The Costs of Coalition tackles big questions of enduring interest in real-world politics and in political science. The substantive aim of the book is to understand and explain who governs, and for how long, under the institutions of parliamentary democracy. Its epistemological purpose is to investigate the nature of political scientists' knowledge of coalitional behavior and how to advance it.
The book starts from the well-known fact that governments in postwar Italy are extremely short-lived, and identifies a puzzle about coalition politics posed by the Italian experience. In postwar Italy until 1992, cabinets fell frequently but the same parties returned to office again and again. This book focuses on that stability—the perpetual incumbency of the Christian Democrats and the limited degree to which parties alternated between government and opposition in Italy. It probes how stability was tied to instability in Italian governments. It also compares Italian coalitions with those in nine other parliamentary democracies: Belgium, Denmark, Finland, France, Germany, Ireland, the Netherlands, Norway, and Sweden.

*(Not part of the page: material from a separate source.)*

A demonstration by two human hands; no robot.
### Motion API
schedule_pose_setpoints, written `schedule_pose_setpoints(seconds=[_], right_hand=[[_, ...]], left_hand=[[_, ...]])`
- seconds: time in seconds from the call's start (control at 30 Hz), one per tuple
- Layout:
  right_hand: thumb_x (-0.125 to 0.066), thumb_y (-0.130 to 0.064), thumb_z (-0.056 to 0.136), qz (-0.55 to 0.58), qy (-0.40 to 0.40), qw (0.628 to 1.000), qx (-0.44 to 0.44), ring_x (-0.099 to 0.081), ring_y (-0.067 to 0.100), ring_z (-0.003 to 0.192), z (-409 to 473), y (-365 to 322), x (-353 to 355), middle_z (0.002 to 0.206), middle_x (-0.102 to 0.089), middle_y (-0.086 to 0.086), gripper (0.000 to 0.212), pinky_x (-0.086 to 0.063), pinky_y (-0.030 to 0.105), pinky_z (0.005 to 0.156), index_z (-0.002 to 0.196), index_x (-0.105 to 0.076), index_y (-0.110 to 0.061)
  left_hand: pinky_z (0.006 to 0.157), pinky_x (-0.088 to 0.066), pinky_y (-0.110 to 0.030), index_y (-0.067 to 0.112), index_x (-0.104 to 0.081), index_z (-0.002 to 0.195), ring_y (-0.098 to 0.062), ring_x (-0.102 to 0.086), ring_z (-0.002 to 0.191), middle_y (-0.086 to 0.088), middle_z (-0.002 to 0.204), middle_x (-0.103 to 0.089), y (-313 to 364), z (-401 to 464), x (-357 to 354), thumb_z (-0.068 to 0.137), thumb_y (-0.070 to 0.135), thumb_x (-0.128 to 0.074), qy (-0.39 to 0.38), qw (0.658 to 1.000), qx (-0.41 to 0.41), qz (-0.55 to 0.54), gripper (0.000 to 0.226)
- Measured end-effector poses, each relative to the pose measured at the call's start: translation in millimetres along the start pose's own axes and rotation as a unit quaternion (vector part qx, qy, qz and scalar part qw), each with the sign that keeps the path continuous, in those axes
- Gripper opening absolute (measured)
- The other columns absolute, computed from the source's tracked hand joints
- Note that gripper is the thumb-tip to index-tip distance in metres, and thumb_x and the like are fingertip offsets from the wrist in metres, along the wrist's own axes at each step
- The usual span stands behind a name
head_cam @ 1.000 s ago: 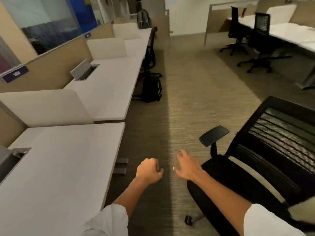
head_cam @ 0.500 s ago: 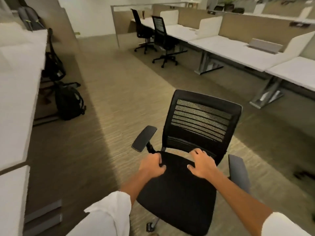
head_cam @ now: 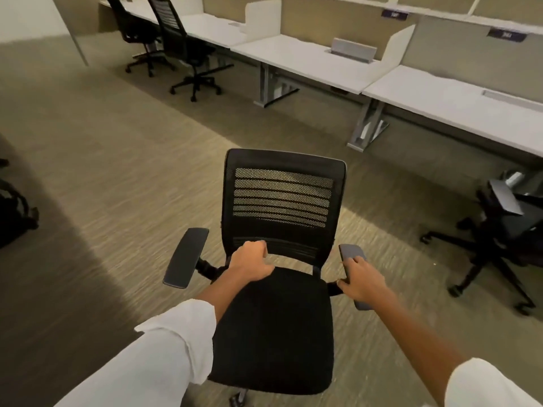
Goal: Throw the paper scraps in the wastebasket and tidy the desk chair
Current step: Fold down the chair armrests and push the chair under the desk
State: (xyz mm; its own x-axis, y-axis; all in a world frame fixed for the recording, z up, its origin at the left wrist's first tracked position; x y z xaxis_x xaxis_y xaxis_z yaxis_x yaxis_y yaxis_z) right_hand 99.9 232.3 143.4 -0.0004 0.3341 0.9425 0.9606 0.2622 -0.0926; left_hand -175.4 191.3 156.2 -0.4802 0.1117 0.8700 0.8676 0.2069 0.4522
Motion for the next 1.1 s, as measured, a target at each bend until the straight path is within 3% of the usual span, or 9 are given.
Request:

The author argues that the costs and benefits of building and breaking coalitions vary in systematic ways. The variations arise in part from parties' deliberate efforts to redefine payoffs in coalition politics, and they also reflect the constraints and opportunities created by the institutions of parliamentary democracy and the configuration of the party system. Under some conditions, such as those in Italy, coalitions are cheap, and politicians can easily make coalitions cheaper.
The picture of strategic behavior drawn in the book illuminates Italy's extremes and the degrees of stability found in other parliamentary democracies. In addition, the book advocates and embodies a rethinking of the relationship between game-theory literature in political science and empirical research on political institutions.